Beef farmers must be first in line for the €1bn Brexit fund, providing meaningful supports without preconditions, IFA national livestock chair Brendan Golden has said.
The funds come as part of the Brexit adjustment reserve, which is worth a total of €5.4bn up until 2024.
A total of €4.2bn will be released this year and €1.04bn (25%) of that will be received by Ireland.
The IFA highlights that Brexit has impacted directly on beef farmers since the vote was taken in 2016, primarily through the sterling fluctuation, and this must be addressed in the allocation of the fund.
The livestock chair also reports that beef prices have strengthened this week.

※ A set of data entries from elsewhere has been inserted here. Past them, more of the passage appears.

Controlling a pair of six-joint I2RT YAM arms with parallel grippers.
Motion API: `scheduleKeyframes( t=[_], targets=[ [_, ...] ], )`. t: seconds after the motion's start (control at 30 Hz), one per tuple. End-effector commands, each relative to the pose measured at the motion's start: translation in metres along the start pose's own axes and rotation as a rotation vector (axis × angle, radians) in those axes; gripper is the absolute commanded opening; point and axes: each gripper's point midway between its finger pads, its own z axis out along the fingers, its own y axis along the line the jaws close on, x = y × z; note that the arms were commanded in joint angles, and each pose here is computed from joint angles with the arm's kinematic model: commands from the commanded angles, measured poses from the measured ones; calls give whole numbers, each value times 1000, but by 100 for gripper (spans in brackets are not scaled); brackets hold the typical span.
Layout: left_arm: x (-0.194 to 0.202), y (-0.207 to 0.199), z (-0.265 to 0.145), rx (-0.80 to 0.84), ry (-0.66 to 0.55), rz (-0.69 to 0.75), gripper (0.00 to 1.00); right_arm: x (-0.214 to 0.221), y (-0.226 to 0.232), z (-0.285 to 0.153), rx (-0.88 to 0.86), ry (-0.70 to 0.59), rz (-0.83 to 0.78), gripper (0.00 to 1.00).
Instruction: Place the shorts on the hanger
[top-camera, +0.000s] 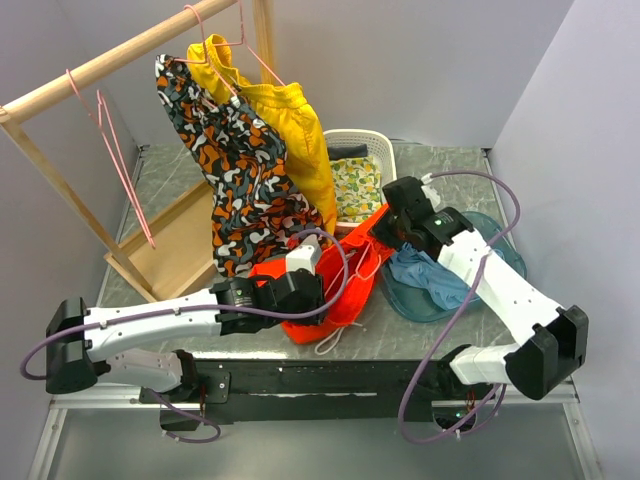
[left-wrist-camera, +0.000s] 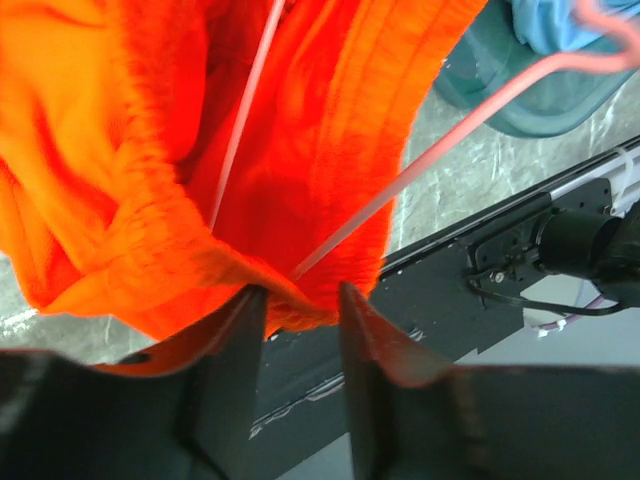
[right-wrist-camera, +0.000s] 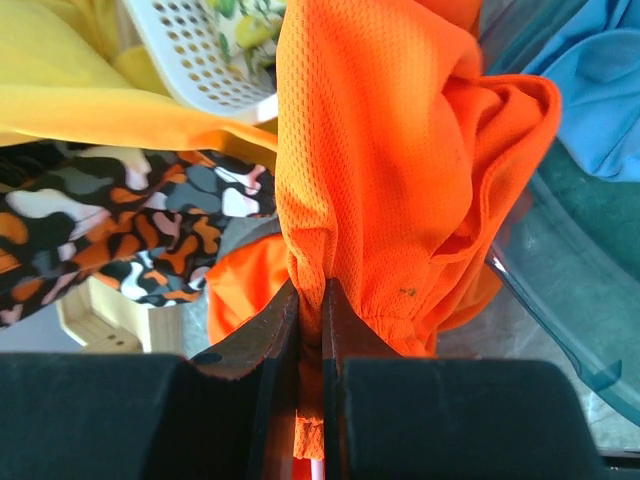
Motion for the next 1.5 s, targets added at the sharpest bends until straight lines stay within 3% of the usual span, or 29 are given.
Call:
scheduleKeyframes(
  t=[0.0, 0.3, 0.53, 0.87, 1.47],
  targets=[
    [-16, -14, -1, 55, -48, 36, 44, 12, 5, 14, -10, 46, -5, 0],
    [7, 3, 4, 51, -6, 74, 46, 19, -2, 33, 46, 72, -24, 0],
    [11, 3, -16, 63, -40, 96, 55, 21, -3, 41, 69, 87, -30, 0],
    [55, 34, -8, -116, 12, 168, 45, 21, -1, 42, 64, 93, -27, 0],
    [35, 29, 46, -264, -168, 280, 46, 27, 2, 35, 25, 108, -30, 0]
  ],
)
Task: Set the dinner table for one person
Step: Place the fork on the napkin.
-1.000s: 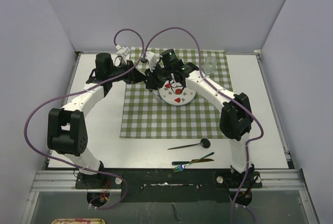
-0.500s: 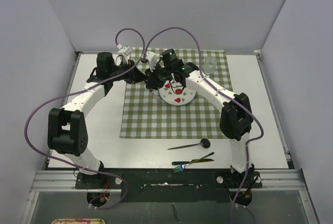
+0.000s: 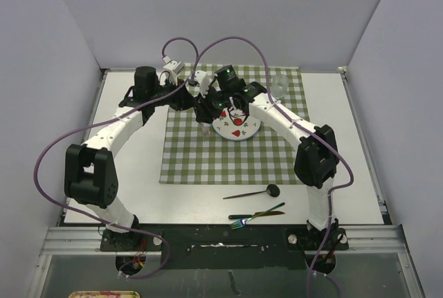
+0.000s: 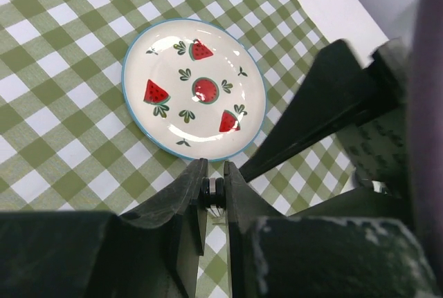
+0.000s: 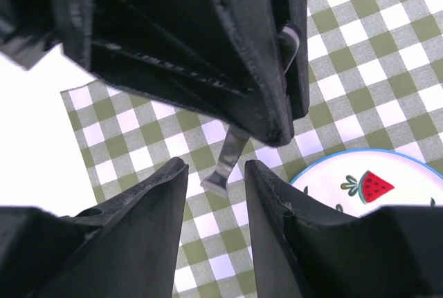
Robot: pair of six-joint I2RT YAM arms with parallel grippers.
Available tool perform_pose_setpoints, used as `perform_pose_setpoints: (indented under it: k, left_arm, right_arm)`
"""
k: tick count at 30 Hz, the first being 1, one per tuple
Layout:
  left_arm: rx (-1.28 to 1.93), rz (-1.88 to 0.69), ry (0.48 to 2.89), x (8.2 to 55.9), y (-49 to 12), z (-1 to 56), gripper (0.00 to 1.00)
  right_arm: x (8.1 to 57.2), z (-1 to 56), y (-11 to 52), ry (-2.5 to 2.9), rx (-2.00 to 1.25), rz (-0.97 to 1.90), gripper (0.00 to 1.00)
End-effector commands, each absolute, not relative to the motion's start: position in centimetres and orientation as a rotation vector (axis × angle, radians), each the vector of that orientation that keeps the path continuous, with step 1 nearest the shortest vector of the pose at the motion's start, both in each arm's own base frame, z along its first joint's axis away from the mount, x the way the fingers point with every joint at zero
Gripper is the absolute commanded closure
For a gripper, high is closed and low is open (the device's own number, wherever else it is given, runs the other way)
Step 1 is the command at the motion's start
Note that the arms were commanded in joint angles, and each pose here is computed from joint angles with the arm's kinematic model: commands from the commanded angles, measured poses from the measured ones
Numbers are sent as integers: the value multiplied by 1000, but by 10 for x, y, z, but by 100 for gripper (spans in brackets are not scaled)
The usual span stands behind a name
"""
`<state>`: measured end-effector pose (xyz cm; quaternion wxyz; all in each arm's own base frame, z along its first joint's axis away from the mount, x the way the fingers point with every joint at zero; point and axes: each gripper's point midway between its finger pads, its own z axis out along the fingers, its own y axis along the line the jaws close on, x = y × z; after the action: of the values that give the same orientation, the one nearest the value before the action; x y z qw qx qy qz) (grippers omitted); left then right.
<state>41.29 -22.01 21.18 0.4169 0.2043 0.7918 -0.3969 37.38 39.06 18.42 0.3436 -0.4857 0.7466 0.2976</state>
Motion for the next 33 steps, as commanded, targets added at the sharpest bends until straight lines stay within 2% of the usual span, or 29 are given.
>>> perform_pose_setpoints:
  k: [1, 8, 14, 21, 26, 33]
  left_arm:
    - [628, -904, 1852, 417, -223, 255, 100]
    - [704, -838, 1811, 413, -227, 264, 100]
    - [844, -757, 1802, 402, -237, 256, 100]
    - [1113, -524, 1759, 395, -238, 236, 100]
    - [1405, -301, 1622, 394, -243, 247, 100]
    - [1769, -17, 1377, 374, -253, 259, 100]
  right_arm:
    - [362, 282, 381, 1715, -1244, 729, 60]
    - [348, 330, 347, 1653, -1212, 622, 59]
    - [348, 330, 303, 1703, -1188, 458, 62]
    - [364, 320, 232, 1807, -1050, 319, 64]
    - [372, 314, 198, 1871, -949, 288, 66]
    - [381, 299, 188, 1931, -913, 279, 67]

Golden said: “Steers are making €3.75 to €3.80/kg, with heifers between €3.80 and €3.85/kg in most factories. There are deals above these levels available for larger lots and Angus cattle.
“Market demand is strong, driven by the high volumes of beef sales in supermarkets. Supplies are predicted to remain tight.
"Cow price has also strengthened this week and is ranging from €3/kg to €3.40/kg, depending on grade.”
Golden reports that young bull prices have also risen in the past week and are ranging in general from €3.60 to €3.80/kg for O/R and U grades.
While uncertainty around some logistical issues and access to the UK market remains, demand is strong and the IFA has called for beef prices to reflect current market conditions.